Using logs for message storage
A log is simply an append-only sequence of records on disk. We previously discussed logs in the context of log-structured storage engines and write-ahead logs in Chapter 3, and in the context of replication in Chapter 5.
The same structure can be used to implement a message broker: a producer sends a message by appending it to the end of the log, and a consumer receives messages by reading the log sequentially. If a consumer reaches the end of the log, it waits for a notification that a new message has been appended. The Unix tool tail -f, which watches a file for data being appended, essentially works like this.
In order to scale to higher throughput than a single disk can offer, the log can be partitioned (in the sense of Chapter 6). Different partitions can then be hosted on different machines, making each partition a separate log that can be read and written independently from other partitions. A topic can then be defined as a group of partitions that all carry messages of the same type. This approach is illustrated in Figure 11-3.

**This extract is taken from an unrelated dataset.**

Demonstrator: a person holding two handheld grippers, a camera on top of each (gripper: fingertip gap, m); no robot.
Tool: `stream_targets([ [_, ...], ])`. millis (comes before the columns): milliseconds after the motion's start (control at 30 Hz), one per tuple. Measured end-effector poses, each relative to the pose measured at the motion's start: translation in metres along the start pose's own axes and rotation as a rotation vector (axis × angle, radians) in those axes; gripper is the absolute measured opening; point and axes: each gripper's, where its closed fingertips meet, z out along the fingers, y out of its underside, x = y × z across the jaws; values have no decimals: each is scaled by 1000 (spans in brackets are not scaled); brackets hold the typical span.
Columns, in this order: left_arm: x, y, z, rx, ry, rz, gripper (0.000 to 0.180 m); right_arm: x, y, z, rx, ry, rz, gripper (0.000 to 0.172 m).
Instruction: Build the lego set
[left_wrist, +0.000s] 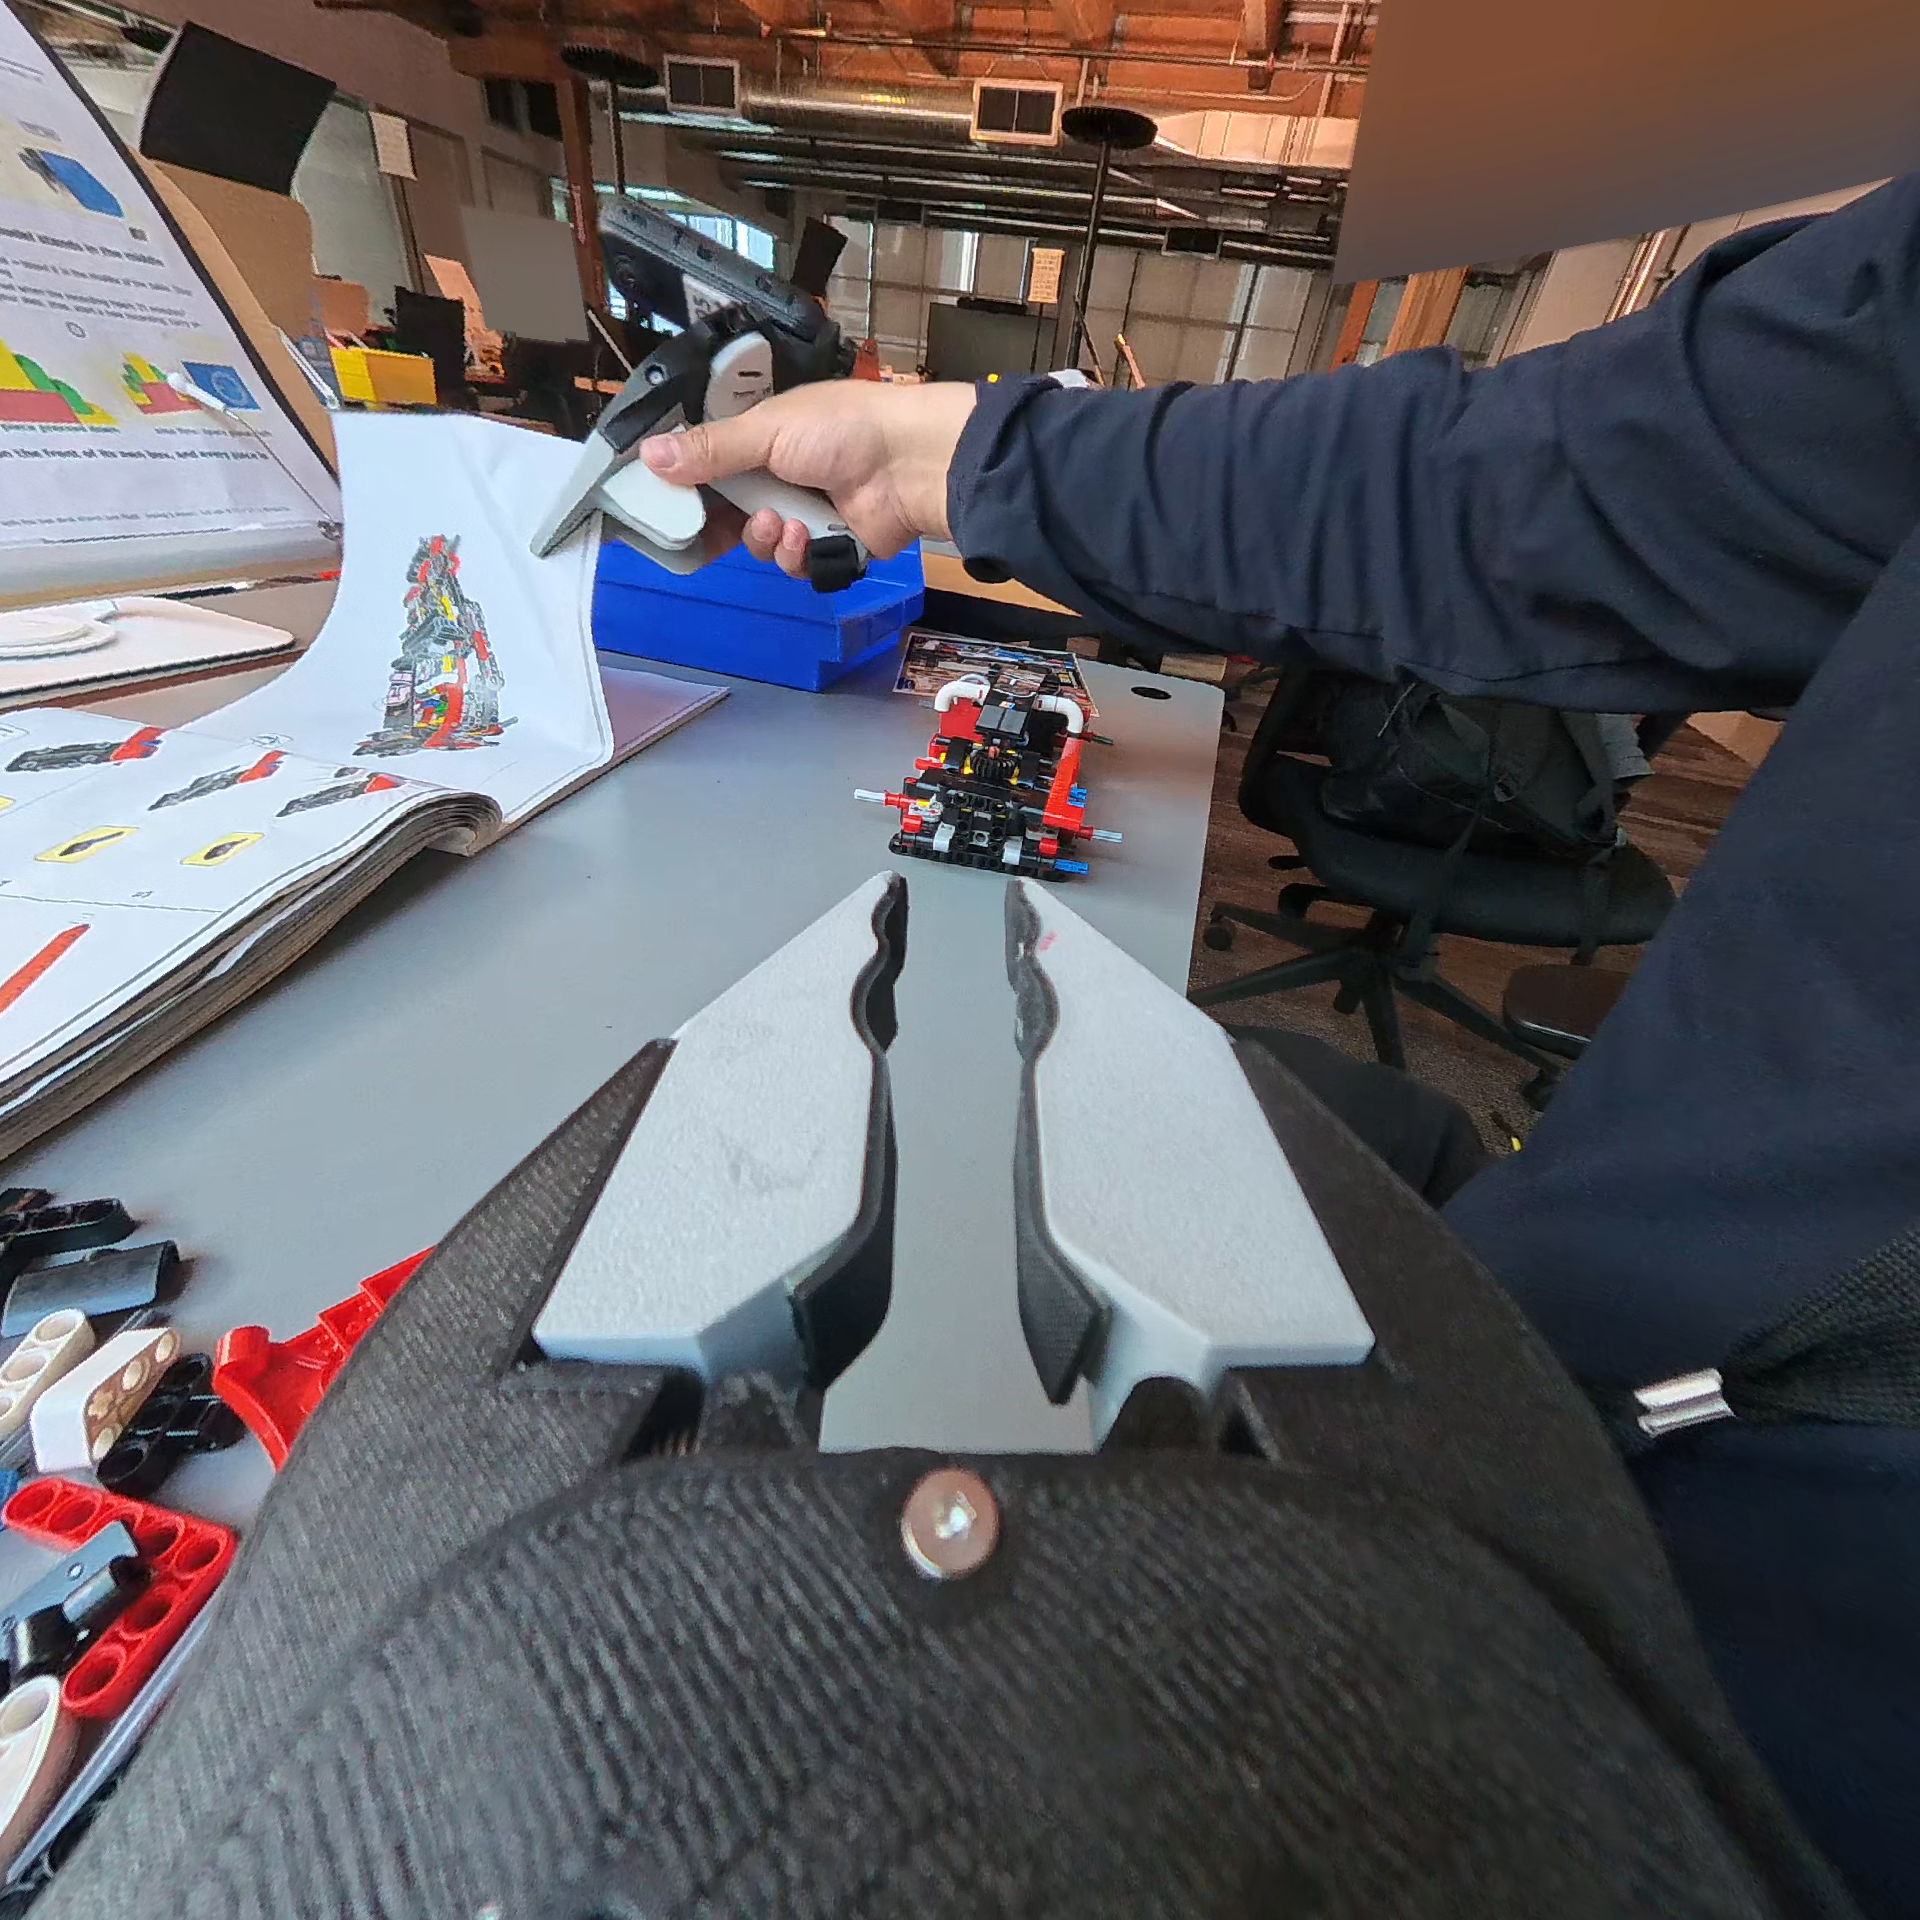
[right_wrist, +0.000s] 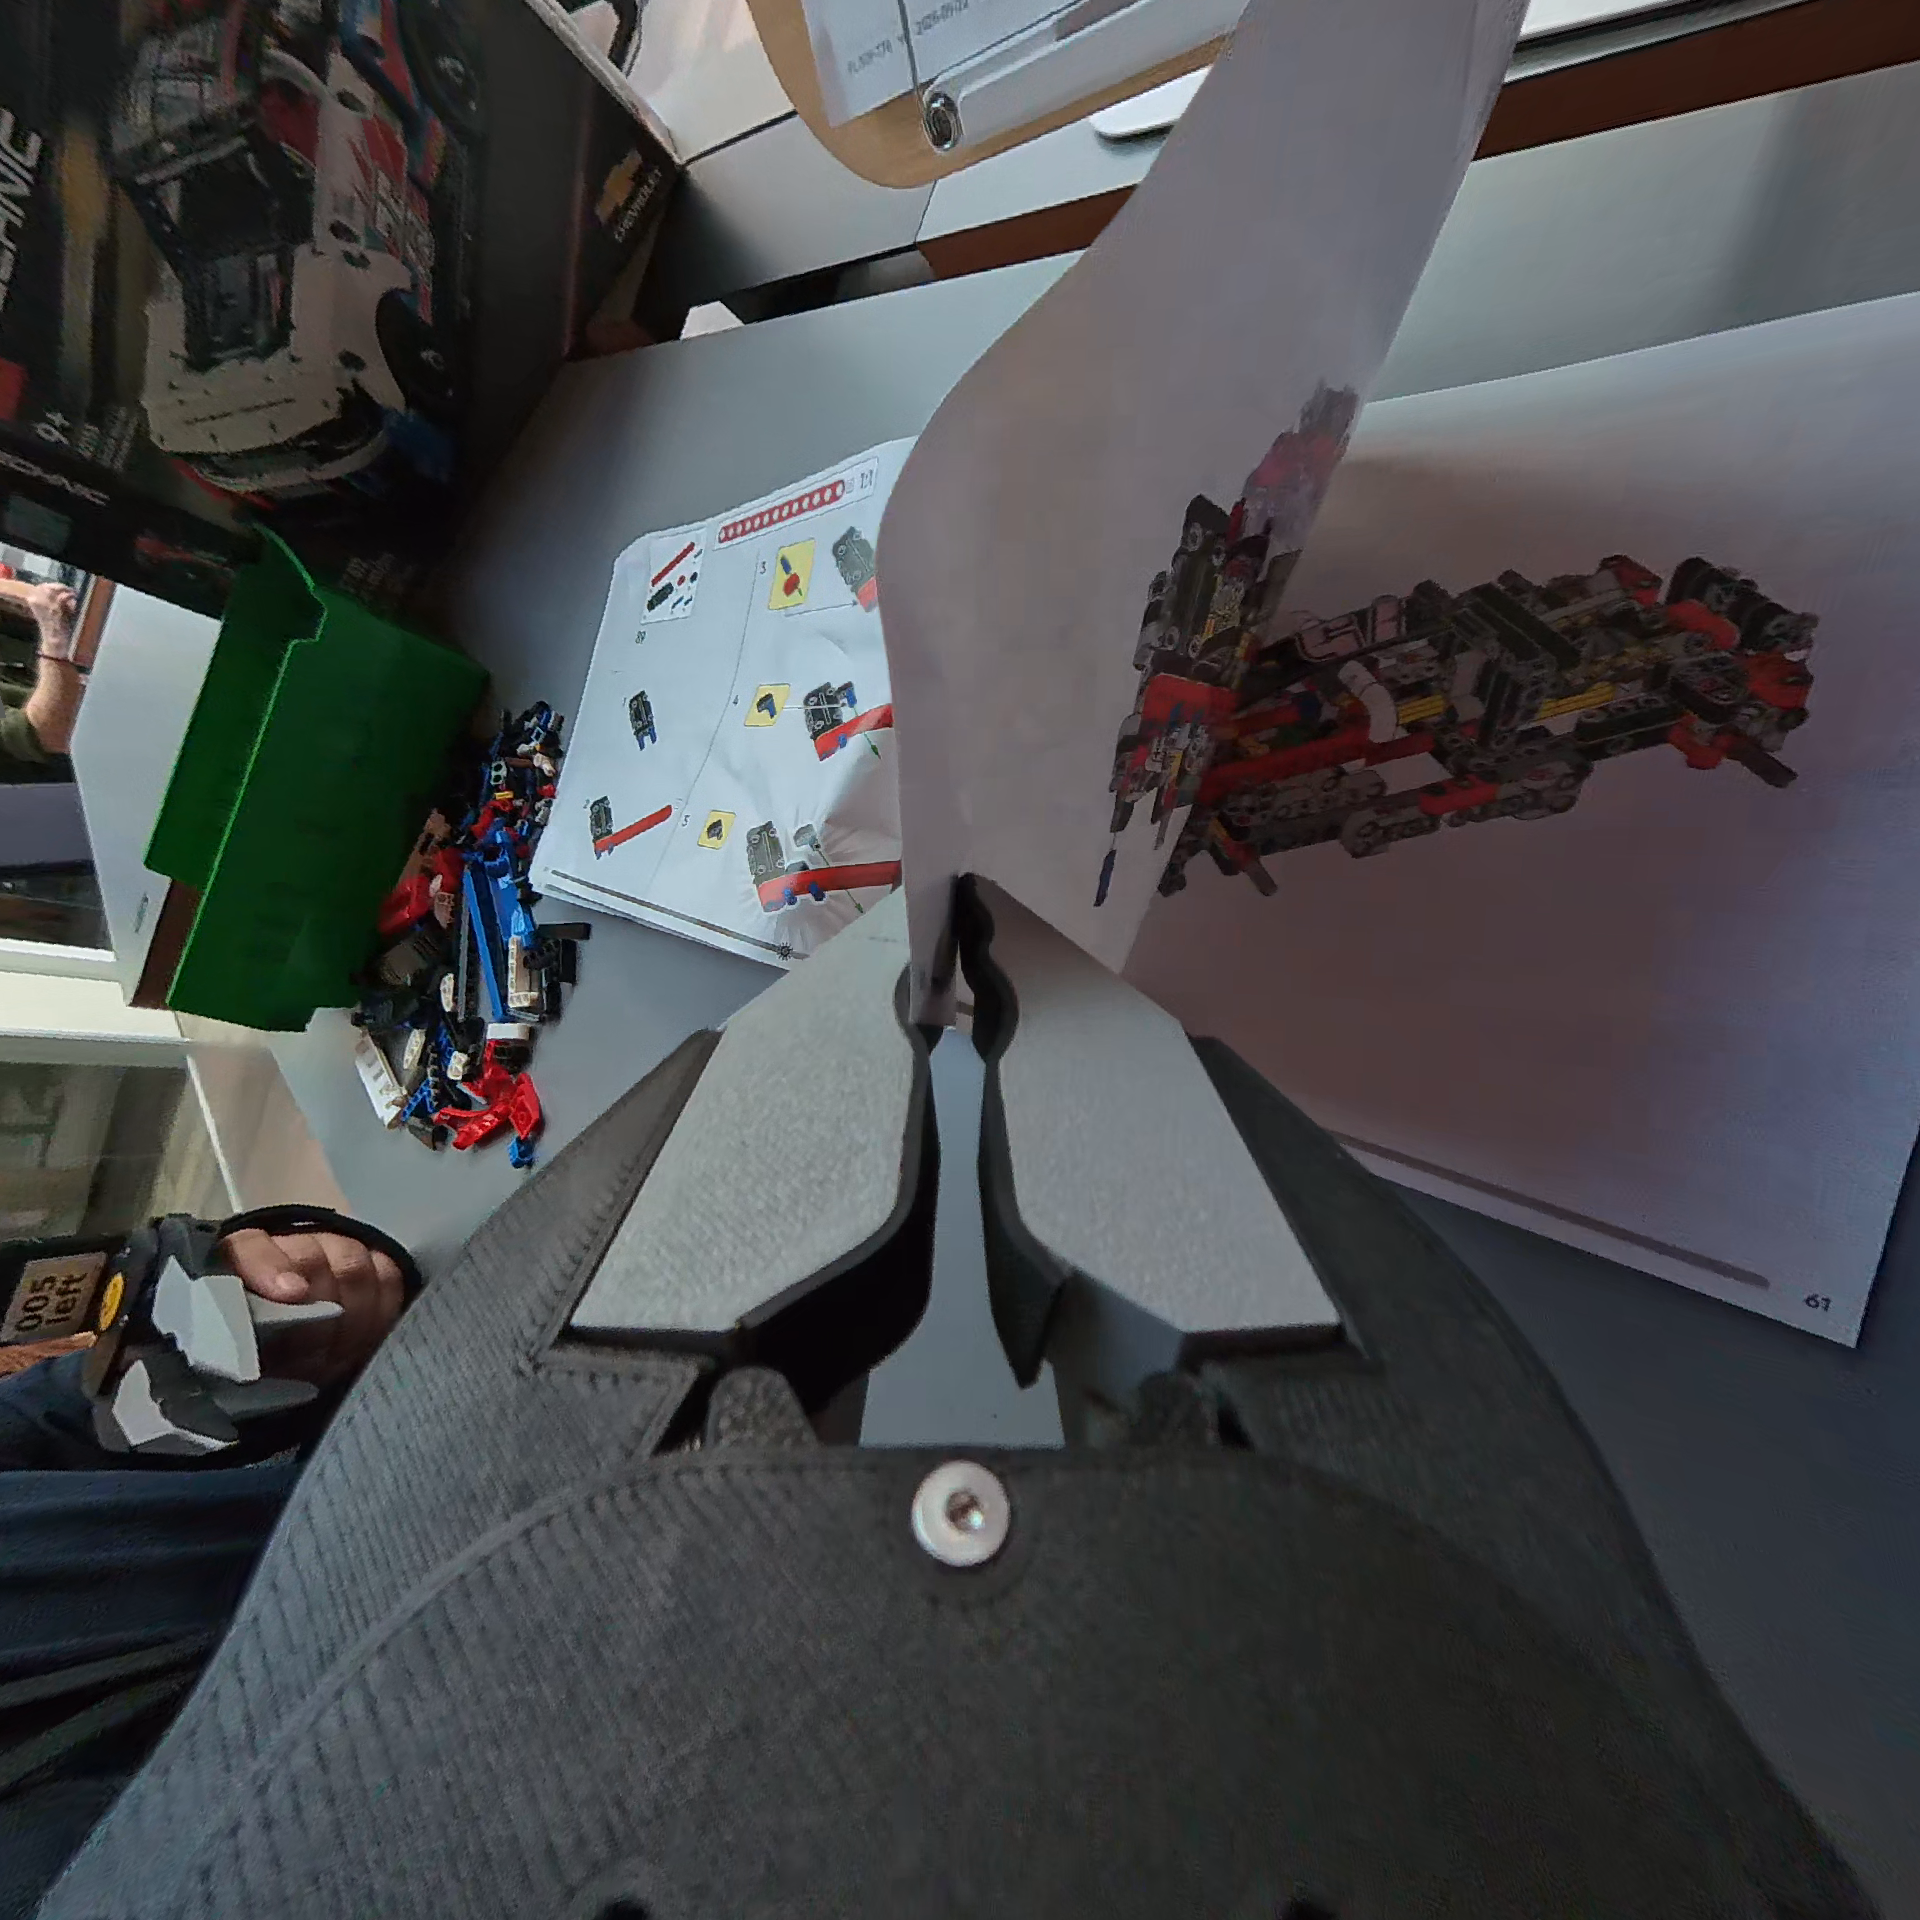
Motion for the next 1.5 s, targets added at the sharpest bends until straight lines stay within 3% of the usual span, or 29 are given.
stream_targets([
  [800,0,0,0,4,0,2,16,-37,9,25,-72,-48,-65,0],
  [1000,0,0,0,1,0,6,16,-93,22,64,-184,-96,-196,0],
  [1300,2,0,0,-1,6,13,16,-179,84,181,-477,-177,-372,0],
  [1400,3,-1,-1,5,8,23,16,-189,91,202,-532,-152,-420,17],
  [1500,5,-2,-2,13,14,34,15,-212,78,194,-513,-210,-431,37],
])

Within each partition, the broker assigns a monotonically increasing sequence number, or offset, to every message (in Figure 11-3, the numbers in boxes are message offsets). Such a sequence number makes sense because a partition is append-only, so the messages within a partition are totally ordered. There is no ordering guarantee across different partitions.
Figure 11-3. Producers send messages by appending them to a topic-partition file, and consumers read these files sequentially.
Apache Kafka [17, 18], Amazon Kinesis Streams , and Twitter’s DistributedLog [20, 21] are log-based message brokers that work like this. Google Cloud Pub/Sub is architecturally similar but exposes a JMS-style API rather than a log abstraction . Even though these message brokers write all messages to disk, they are able to achieve throughput of millions of messages per second by partitioning across multiple machines, and fault tolerance by replicating messages [22, 23].